October 31, 2006

University rings in Zimmer presidency

[img id="80093" align="alignleft"] In a day of University celebration, Robert Zimmer was inaugurated as the 13th president of the U of C at a convocation ceremony held Friday in Rockefeller Memorial Chapel.

Zimmer, a U of C mathematics professor for more than two decades and the former provost of Brown University, was honored with a procession through campus, speeches praising his accomplishments, and a luncheon on the quads.

Though Zimmer technically began his duties as president on July 1 after being elected March 10, the events of the day ceremonially marked the start of his era at the helm.

The inauguration was meant “to stand for something serious and important” without being an “official swearing in,” said James S. Crown, chair of the Board of Trustees, who performed Zimmer’s induction.

The events of the day began with a procession of faculty, alumni, trustee delegates, and Student Marshals—undergraduates with the highest possible academic honor—marching from Henry Crown Field House to the Chapel. The delegates wore symbolic gowns and hats, colored and designed to indicate their degrees and areas of study.

The Millar Brass Ensemble accompanied the processional with performances of Handel’s Music for the Royal Fireworks and Water Music.

University Marshal Lorna P. Straus welcomed the audience and introduced Alison L. Boden, dean of Rockefeller Memorial Chapel. Boden gave the invocation address, a speech meant to call upon the University’s history and mission at the start of the convocation.

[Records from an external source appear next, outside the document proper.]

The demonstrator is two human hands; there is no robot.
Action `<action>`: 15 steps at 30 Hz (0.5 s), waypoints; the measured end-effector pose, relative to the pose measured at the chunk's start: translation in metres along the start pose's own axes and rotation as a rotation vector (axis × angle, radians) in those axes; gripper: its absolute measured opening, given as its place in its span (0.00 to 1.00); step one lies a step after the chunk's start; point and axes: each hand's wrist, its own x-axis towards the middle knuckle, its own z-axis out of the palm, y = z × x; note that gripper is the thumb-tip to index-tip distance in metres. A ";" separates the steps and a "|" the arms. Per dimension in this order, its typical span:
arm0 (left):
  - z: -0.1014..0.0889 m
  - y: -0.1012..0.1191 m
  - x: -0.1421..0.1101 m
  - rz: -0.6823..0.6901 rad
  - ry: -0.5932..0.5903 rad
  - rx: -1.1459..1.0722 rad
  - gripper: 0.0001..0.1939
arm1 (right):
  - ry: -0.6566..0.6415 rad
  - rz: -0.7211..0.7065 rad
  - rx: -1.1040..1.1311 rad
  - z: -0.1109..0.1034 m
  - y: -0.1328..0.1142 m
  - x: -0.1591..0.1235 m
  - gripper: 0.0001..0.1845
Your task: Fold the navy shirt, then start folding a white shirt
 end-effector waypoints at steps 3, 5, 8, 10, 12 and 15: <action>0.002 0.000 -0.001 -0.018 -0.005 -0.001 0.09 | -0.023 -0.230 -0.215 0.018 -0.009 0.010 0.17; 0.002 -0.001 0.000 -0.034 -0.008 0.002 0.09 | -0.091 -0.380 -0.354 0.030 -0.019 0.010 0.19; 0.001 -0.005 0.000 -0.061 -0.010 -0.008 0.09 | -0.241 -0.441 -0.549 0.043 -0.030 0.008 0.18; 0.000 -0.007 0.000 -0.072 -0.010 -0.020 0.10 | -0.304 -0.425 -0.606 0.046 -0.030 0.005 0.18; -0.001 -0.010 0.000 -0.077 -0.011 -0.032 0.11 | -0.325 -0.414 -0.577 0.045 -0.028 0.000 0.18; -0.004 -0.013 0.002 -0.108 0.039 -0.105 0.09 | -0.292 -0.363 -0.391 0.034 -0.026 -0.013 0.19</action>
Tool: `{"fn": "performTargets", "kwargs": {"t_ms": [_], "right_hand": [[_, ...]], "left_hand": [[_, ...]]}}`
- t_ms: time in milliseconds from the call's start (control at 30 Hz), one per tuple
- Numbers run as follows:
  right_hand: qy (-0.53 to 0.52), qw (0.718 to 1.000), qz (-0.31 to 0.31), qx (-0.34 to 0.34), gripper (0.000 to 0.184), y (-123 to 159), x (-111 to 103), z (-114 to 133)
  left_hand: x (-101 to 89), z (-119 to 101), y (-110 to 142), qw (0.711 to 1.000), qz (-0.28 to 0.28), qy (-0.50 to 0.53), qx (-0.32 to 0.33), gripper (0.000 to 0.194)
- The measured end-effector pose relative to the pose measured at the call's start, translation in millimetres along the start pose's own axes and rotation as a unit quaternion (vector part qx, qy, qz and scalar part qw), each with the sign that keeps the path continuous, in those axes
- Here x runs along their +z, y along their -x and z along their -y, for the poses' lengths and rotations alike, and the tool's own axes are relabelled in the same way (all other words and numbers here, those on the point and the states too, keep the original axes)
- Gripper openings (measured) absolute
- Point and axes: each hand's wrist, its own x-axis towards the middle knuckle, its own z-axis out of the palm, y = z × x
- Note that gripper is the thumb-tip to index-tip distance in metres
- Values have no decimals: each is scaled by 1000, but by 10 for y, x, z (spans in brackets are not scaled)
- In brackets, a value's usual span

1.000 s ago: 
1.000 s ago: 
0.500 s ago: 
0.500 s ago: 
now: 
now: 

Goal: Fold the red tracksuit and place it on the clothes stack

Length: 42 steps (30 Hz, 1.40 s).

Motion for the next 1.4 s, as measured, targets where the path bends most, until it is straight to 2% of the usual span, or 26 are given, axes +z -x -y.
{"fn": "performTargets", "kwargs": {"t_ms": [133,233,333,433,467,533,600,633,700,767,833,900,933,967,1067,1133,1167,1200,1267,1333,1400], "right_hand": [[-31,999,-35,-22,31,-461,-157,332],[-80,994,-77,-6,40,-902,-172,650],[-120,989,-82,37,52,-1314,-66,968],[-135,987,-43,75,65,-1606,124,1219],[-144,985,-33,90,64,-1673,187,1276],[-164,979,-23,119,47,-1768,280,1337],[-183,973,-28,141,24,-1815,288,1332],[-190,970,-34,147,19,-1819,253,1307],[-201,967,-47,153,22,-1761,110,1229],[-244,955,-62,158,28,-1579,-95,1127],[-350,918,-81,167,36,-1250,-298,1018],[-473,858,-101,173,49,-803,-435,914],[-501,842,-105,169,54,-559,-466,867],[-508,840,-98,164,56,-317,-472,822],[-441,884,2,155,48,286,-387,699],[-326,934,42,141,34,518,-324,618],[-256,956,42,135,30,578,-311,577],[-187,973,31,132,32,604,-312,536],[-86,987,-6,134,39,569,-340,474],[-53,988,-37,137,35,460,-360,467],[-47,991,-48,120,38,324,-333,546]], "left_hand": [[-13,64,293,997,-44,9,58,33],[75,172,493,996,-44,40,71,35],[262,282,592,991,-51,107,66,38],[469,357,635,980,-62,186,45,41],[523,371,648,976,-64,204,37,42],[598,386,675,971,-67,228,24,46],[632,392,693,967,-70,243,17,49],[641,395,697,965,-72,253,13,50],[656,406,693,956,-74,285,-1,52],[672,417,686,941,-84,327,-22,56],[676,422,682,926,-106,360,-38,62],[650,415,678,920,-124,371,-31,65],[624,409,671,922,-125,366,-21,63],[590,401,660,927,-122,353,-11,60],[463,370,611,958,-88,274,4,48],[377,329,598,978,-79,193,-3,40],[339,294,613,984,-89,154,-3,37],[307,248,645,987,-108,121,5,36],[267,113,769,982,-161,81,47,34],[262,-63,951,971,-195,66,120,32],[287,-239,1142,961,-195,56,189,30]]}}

In his introduction of Zimmer, Crown highlighted the new president’s many achievements as a mathematician, administrator, and intellectual. Zimmer taught at the U of C for more than two decades before leaving to serve as provost at Brown University for four years.

Zimmer focused his inaugural address on his desire to preserve and oversee the “boldness, imagination, and discipline” of the University, while creatively advancing its role as a world-class educational institution.

Zimmer said warding off “ease, accommodation, and complacency” would be his “greatest long-term challenge.”

“The University of Chicago from its very inception has been focused on one thing: inquiry,” he added.

Zimmer outlined some of his main goals, which included advancing the arts and sciences on campus, connecting the University to the city, improving the University-run charter schools, and enhancing research and clinical care opportunities.

Zimmer concluded his address with an analogy to the ancient Greek historian Thucydides, who emphasized long-lasting success over momentary achievement.

Following his speech, Zimmer conferred honorary degrees on seven scholars and professors from around the country.

The University of Chicago Motet Choir, Rockefeller Chapel Choir, and the Inauguration Festival Orchestra performed Brahms’s Academic Festival Overture.

Speeches were given by Ian Muhlhauser, a Divinity School graduate student and president of Student Government; Robert B. Pippin, professor and chairman of the Committee on Social Thought and chair of the Faculty Advisory Committee to the Presidential Search Committee; and John McGinn, A.B. ’90, MBA ’93, president of the Alumni Association Board of Governors.

The afternoon celebration was open to the public, and the University community enjoyed a catered picnic held in tents on the main quadrangles. Student groups and community ensembles provided entertainment.